Sunday, 23 August 2009

Minting MIME types

MIME types are central to the REST architectural style because they help define the interface between client and server. However they have to be registered with a central body, which is an incumberence when creating new MIME types.

Benjamin Carlyle has a suggestion for how we might bypass the bottleneck of registering MIME types with the IANA. Stefan Tilkov has been following similar proposals for some time.

There are two separate problems in this debate that I think are being confused.

One is the identification of new resource types. The other is providing a definition of the format of resources e.g. an XML schema.

Benjamin's proposal involves using a URI to identify resource types. If the resource definition URIs of two resources differ, then the client must interpret them as different resource types. Dereferencing a resource definition URI will yield a definition of that format.

The difficulty as I see it is that multiple URIs could point to the same resource definition. Furthermore, the data format might be defined in multiple places and in multiple ways e.g. a DTD and an XML schema. Ideally conneg would be used to put equivalent definitions behind a single URI, but in practice conneg is oft-neglected.

The process of agreeing on a canonical URI to use for a given format is no simpler than agreeing on an "x-" prefixed custom MIME type. So while Benjamin's proposal helps solve the resource type definition problem, I don't think it makes much progress on the resource type identification problem.

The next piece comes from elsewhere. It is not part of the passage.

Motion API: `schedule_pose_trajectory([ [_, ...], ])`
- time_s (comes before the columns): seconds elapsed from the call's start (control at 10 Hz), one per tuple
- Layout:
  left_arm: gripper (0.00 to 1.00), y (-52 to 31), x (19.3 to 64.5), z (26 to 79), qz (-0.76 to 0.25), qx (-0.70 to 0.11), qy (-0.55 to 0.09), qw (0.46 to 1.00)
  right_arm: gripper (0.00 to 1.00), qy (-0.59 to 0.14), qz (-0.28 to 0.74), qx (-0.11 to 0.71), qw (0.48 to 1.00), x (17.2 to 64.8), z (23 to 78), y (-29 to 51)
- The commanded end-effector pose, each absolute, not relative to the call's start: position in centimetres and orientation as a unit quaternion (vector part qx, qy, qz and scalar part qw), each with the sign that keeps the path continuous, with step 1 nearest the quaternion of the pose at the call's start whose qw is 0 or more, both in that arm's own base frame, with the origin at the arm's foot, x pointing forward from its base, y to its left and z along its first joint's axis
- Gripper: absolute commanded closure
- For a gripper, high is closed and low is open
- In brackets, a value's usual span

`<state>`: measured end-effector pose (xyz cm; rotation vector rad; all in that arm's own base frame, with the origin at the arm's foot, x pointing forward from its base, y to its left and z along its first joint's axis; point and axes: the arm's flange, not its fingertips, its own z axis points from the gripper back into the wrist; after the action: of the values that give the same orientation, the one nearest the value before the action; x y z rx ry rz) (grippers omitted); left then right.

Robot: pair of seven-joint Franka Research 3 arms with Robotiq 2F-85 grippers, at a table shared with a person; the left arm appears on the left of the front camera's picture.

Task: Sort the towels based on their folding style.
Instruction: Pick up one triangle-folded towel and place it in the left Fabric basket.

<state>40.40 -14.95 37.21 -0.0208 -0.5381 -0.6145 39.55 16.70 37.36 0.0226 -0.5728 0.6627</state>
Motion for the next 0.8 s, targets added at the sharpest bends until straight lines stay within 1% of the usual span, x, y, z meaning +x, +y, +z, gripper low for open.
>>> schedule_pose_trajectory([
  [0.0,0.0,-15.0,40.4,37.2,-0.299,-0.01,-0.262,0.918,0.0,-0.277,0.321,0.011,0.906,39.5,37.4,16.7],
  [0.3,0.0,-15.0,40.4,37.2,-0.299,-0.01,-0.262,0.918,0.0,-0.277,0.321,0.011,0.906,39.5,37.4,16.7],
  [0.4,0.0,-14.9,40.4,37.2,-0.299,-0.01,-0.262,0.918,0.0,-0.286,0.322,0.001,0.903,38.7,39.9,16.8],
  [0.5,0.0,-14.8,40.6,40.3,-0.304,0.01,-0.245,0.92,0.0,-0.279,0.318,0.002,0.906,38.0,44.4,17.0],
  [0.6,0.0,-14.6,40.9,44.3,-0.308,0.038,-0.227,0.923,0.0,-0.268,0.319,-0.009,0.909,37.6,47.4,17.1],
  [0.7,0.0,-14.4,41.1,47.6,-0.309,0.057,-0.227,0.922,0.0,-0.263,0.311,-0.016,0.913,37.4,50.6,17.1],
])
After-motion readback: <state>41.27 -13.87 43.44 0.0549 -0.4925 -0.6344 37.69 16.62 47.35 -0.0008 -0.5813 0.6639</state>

Benjamin quite rightly points out that a key problem in resource identification is when resource types 'grow up' and move beyond the boundries of the organisation where they were created. However I fear that using URIs to identify formats makes this transition more difficult, because if the URI of the format description is changed then all clients using the format will have to be updated.

If the original URI of the format was internal to the organisation's LAN, then the URI will be forced to change. At some stage during the format's development the URI will probably have to be changed anyway.

In short, URIs are good for pointing to definitions of resource formats but are problematic for establishing the identity of resource types.